THE FINALISTS for the 2011 Ngaio Marsh Award for Best Crime Novel, which will be presented as part of the upcoming Christchurch Arts Festival, have now been announced today.
The award, now in its second year, is made annually for the best crime, mystery, or thriller novel written by a New Zealand citizen or resident. Its namesake, Dame Ngaio Marsh, is renowned worldwide as one of the four iconic “Queens of Crime” of the Golden Age of Detective Fiction. The award was established last year with the blessing of Dame Ngaio’s closest living relatives.
Over the past two months an expert panel consisting of seven local and international judges has been considering the best examples of locally written crime and thriller fiction published in New Zealand during 2010. The judges are now pleased to announce that the finalists are:
• BLOOD MEN by Paul Cleave (Random House) • CAPTURED by Neil Cross (Simon & Schuster) • HUNTING BLIND by Paddy Richardson (Penguin) • SLAUGHTER FALLS by Alix Bosco (Penguin)
This year’s winner of the Ngaio Marsh Award for Best Crime Novel will be announced at a ceremony at the conclusion of the “Setting the Stage for Murder” event at the TelstraClear Club in North Hagley Park on the afternoon of Sunday 21 August 2011. New York Times bestselling international crime writers Tess Gerritsen and John Hart will also be appearing at the event.

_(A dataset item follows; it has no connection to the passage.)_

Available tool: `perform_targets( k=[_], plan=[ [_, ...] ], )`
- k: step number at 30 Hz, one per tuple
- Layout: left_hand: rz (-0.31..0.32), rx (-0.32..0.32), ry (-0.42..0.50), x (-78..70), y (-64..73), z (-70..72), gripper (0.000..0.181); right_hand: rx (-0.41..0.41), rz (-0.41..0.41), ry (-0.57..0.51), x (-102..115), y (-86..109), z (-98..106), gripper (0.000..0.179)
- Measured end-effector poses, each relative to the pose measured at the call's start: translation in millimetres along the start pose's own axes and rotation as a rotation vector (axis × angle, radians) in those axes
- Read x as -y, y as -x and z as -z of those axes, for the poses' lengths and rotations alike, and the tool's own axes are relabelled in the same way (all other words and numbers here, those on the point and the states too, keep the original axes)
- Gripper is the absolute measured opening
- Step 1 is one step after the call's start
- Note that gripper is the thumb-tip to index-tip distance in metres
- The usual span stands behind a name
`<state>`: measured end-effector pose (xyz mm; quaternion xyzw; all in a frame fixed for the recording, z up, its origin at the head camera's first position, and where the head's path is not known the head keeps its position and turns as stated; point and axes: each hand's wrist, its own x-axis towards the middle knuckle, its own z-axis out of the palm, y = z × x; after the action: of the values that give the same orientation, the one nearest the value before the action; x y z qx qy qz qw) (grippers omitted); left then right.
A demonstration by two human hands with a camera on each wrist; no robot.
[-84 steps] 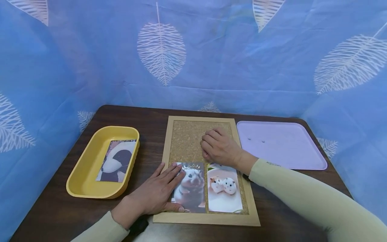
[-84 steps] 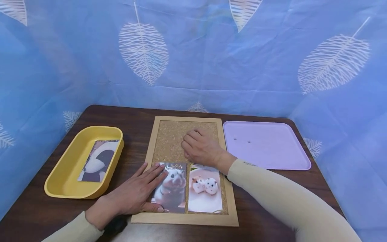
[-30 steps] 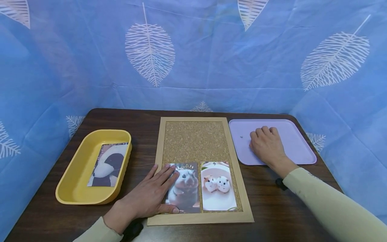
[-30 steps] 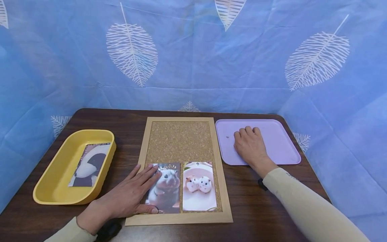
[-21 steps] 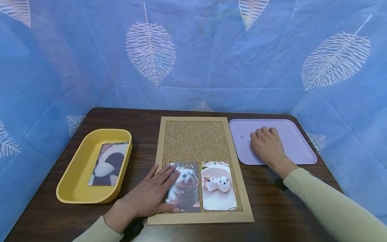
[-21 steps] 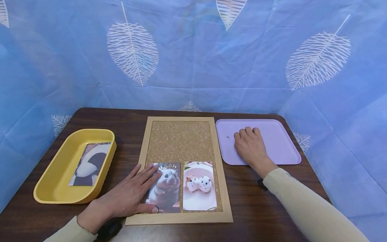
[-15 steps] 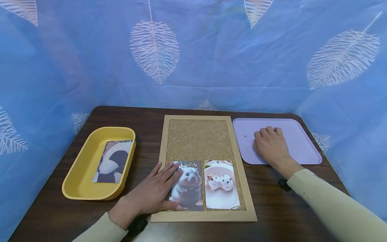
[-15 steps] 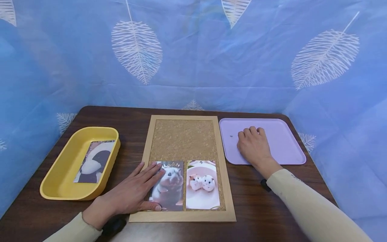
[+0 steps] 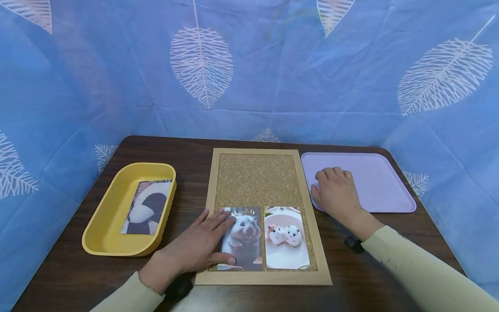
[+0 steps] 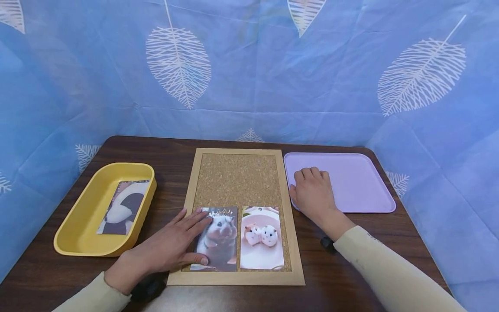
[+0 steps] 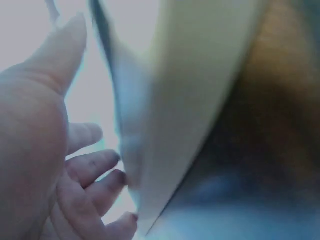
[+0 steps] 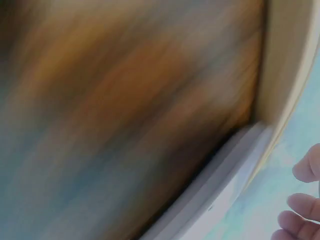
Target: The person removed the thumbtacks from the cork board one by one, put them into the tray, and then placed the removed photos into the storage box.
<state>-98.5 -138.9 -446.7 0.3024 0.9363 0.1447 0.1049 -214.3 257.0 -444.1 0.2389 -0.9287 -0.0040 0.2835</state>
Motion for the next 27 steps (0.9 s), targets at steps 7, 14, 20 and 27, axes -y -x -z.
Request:
perform_targets(
  k=[7,14,20,27],
  plan=[
    [0.112,-0.138,0.132,-0.8,-7.3,11.5,0.052,0.132,0.057,-0.116,50,3.3,11,0.026],
    [0.280,-0.302,0.333,0.4,-13.8,19.3,0.033,0.247,0.142,-0.193,90,8.4,24,0.041],
    [0.412,-0.298,0.754,6.6,-14.5,28.9,0.031,0.297,0.220,-0.236,109,10.6,37,0.051],
    [0.465,-0.124,1.283,15.2,-10.6,39.7,0.042,0.322,0.362,-0.256,125,11.4,42,0.059]
  ],
)
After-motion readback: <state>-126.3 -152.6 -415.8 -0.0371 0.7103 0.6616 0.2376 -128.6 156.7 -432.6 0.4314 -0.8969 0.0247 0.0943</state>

The winner will receive a distinctive handcrafted trophy designed and created by New Zealand sculptor and Unitec art lecturer Gina Ferguson, a set of Ngaio Marsh novels courtesy of HarperCollins, and a cheque for $1,000 provided by the Christchurch Writers Festival Trust.
“The four finalists are a great representation of both the quality and depth of contemporary Kiwi-written crime fiction,” said Judging Convenor Craig Sisterson. “It was a particularly tough decision for the panel this year, as judges were impressed by each of the books on the longlist, and there was a real diversity of storytelling, settings, and styles. There were some very good local crime novels published in 2010 that haven’t become finalists, but that’s a good sign of the growing strength of our own indigenous interpretation of a genre that’s popular around the world.”
Like Dame Ngaio in her heyday, local crime writers are now showing that they can stand shoulder-to-shoulder, quality-wise, with their more well-known international contemporaries, said Sisterson. “We should be proud of our best crime writers, and support and celebrate their success, just like we are justifiably proud of other New Zealanders who achieve great things in their chosen field.”